SANAA, Yemen (AP) — Pro-government forces have retaken the last military base in the country's south that was held by Shiite rebels known as Houthis, Saudi-backed Yemeni officials said Friday.
The capture of Labouza base is the latest victory for the pro-government forces that have been pushing north in the province of Lahj, after routing the rebels from the coastal city of Aden recently.
Labouza lies north of the strategic al-Anad base, which fell to Yemeni troops on Monday. The officials gave no casualty figures for the latest fighting.
The previous rounds of fighting in Lahj have left areas in the province with dozens of decomposing rebel bodies littering the streets, said Lahj resident Ahmed Naguib.
The gains by the pro-government forces have been made possible with the help of a Saudi-led and U.S.-backed coalition that has been targeting the Iran-backed Houthis and their allies since March in an airstrikes campaign.
In the country's east, hundreds of Saudi-trained Yemeni troops were marching toward the central oil-rich province of Marib, where Houthis maintain a strong presence, Yemeni army spokesman Ali al-Bakali said.

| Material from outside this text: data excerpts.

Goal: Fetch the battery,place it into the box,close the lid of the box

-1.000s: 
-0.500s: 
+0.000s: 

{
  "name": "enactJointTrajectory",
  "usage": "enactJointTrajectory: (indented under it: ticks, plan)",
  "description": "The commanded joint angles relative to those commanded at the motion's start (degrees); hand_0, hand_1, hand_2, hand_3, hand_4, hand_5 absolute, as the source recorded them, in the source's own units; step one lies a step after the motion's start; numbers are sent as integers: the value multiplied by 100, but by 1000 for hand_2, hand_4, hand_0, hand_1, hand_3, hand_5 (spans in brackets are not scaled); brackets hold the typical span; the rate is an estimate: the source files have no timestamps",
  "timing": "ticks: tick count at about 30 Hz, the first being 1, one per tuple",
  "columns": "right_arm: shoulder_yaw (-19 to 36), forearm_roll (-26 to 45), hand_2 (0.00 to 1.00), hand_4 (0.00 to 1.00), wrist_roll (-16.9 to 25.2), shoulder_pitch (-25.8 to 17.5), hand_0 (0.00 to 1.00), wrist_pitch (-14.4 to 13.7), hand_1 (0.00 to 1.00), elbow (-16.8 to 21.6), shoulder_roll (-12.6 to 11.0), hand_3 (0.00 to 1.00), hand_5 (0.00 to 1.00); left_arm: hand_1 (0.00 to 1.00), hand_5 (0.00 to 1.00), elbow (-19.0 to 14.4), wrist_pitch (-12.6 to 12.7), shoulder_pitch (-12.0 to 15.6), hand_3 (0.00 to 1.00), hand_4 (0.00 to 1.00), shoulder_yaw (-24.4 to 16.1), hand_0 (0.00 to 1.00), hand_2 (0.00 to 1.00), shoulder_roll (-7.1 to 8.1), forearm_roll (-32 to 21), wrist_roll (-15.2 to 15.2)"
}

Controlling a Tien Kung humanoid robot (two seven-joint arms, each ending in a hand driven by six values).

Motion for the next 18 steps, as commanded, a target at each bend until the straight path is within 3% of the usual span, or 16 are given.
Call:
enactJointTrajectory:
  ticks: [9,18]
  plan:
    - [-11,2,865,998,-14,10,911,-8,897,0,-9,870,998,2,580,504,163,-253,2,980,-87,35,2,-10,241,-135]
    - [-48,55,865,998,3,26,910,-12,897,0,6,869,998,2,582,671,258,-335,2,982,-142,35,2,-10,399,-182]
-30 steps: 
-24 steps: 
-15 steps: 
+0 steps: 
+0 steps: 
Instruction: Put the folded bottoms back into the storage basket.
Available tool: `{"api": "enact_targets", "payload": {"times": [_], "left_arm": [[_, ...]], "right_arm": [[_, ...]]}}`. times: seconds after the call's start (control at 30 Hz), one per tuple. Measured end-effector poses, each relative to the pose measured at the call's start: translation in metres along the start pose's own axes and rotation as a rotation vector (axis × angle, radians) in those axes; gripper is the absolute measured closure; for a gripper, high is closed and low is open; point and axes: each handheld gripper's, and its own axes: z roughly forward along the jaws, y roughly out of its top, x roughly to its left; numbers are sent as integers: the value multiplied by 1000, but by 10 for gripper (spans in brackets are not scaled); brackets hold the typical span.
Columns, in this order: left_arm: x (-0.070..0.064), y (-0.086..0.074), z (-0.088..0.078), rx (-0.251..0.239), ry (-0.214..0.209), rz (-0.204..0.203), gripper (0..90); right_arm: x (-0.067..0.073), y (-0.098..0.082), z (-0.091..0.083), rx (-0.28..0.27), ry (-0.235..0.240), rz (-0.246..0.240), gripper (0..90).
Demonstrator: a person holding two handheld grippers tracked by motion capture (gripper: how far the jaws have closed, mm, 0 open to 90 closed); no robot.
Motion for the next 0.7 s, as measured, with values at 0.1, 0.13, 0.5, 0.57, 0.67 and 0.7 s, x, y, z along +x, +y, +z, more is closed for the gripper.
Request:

The Yemeni troops were trained in a military camp in the neighboring Saudi town of al-Sharurah.
Meanwhile, in Aden, humanitarian aid has flooded local markets, officials said, with one blaming the "aid leak" on the embattled government's mismanagement and corruption.
"They are selling oil and flour that has a 'not for sale' on it in the street," said Shahir al-Araj, a resident of Aden's most populous neighborhood, al-Shiekh Othman.

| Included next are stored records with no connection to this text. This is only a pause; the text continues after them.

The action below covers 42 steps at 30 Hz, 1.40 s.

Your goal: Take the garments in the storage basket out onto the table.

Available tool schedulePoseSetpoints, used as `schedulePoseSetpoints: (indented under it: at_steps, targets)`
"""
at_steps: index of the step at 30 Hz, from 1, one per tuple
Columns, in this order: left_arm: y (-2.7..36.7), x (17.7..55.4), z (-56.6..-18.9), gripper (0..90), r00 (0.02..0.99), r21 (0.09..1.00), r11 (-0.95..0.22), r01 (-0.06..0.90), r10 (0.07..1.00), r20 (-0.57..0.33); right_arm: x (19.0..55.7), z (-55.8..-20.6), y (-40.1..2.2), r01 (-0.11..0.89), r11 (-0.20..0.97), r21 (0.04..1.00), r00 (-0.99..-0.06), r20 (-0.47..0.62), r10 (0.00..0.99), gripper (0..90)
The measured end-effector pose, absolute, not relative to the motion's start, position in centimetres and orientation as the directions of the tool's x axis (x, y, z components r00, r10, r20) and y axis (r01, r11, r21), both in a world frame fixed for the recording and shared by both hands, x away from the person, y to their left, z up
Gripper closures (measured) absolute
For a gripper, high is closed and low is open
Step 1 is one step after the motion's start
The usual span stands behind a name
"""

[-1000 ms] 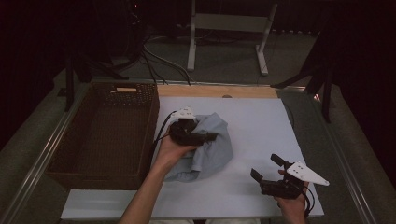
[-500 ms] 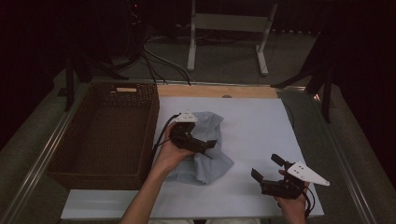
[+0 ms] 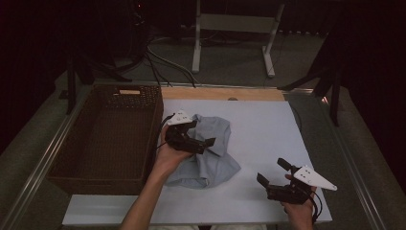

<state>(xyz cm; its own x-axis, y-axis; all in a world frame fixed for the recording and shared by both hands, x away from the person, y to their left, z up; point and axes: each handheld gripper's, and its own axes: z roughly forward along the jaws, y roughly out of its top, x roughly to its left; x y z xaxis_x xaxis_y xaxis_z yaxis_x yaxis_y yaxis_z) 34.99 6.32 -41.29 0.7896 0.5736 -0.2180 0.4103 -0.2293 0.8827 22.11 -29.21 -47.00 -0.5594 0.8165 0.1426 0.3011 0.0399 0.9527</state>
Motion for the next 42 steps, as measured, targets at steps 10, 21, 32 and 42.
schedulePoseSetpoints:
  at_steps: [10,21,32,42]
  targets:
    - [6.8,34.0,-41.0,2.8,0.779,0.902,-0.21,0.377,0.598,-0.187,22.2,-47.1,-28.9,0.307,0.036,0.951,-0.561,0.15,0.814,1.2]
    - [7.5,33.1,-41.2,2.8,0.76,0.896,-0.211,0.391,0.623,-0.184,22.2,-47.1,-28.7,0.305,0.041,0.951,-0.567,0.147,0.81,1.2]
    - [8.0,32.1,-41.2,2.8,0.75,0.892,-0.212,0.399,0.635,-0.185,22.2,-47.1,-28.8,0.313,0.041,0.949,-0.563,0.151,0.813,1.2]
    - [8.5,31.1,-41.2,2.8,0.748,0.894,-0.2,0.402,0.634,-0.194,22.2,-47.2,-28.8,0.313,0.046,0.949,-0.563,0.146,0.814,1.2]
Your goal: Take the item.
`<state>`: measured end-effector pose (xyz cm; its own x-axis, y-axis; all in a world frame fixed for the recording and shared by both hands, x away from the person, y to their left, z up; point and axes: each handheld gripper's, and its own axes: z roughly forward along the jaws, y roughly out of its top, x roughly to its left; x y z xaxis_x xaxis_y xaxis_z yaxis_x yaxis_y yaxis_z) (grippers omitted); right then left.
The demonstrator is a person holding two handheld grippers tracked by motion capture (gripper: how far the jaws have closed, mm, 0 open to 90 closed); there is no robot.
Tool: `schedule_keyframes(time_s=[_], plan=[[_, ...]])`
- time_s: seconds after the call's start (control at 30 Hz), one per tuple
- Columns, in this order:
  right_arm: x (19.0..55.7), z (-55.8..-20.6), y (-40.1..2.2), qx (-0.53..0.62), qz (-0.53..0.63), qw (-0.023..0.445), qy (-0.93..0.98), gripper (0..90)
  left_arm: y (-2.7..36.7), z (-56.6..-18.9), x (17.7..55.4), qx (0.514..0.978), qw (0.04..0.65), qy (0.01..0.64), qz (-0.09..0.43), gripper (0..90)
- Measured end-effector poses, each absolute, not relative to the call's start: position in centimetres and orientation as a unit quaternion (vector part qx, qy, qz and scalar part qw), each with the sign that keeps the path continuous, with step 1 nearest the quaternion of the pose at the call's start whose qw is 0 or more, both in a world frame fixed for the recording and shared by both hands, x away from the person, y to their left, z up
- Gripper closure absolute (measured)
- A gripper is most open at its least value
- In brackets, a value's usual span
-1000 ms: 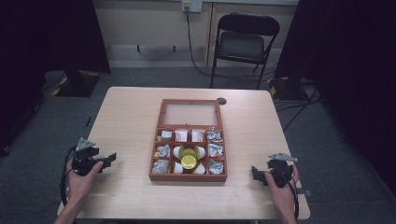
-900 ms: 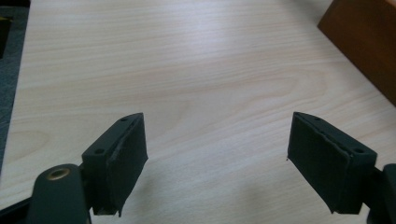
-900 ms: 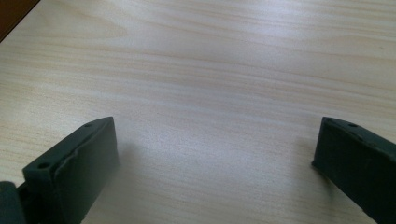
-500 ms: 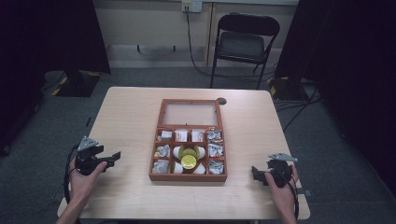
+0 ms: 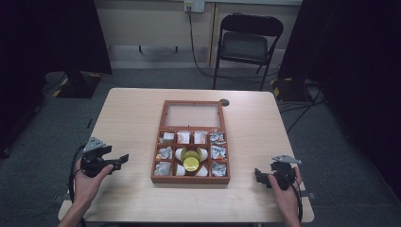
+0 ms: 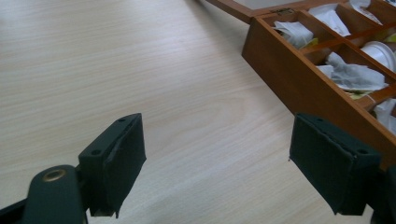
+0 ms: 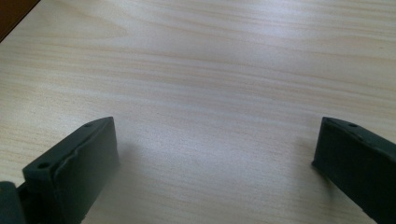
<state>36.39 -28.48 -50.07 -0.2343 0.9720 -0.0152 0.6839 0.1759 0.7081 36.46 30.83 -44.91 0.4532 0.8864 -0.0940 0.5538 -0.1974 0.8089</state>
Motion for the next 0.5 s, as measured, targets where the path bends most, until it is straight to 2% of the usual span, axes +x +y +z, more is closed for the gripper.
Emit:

The Houthi's media center said Friday a delegation of rebel leaders left the rebel-held capital of Sanaa in the morning to Oman, where negotiations have been attempted in the past.
The purpose of the visit, Houthi officials said, is to discuss the possibility of ending the war and returning to the negotiating table with the exiled Yemeni government.
The Houthis and members of the party of former President Ali Abdullah Saleh party will meet with U.N. envoy Ismail Ould Cheikh Ahmed in Oman, officials from the exiled Riyadh-based Yemeni presidential office said. Houthi rebel officials and Saleh's party confirmed the program.
The U.N. envoy will then travel to Saudi Arabia before heading to New York to discuss the developments and efforts to end the conflict.
All officials spoke on condition of anonymity under regulations.
The fighting in Yemen pits the Houthis and troops loyal to Saleh against southern separatists, local and tribal militias, Sunni Islamic militants and loyalists of exiled President Abed Rabbo Mansour Hadi.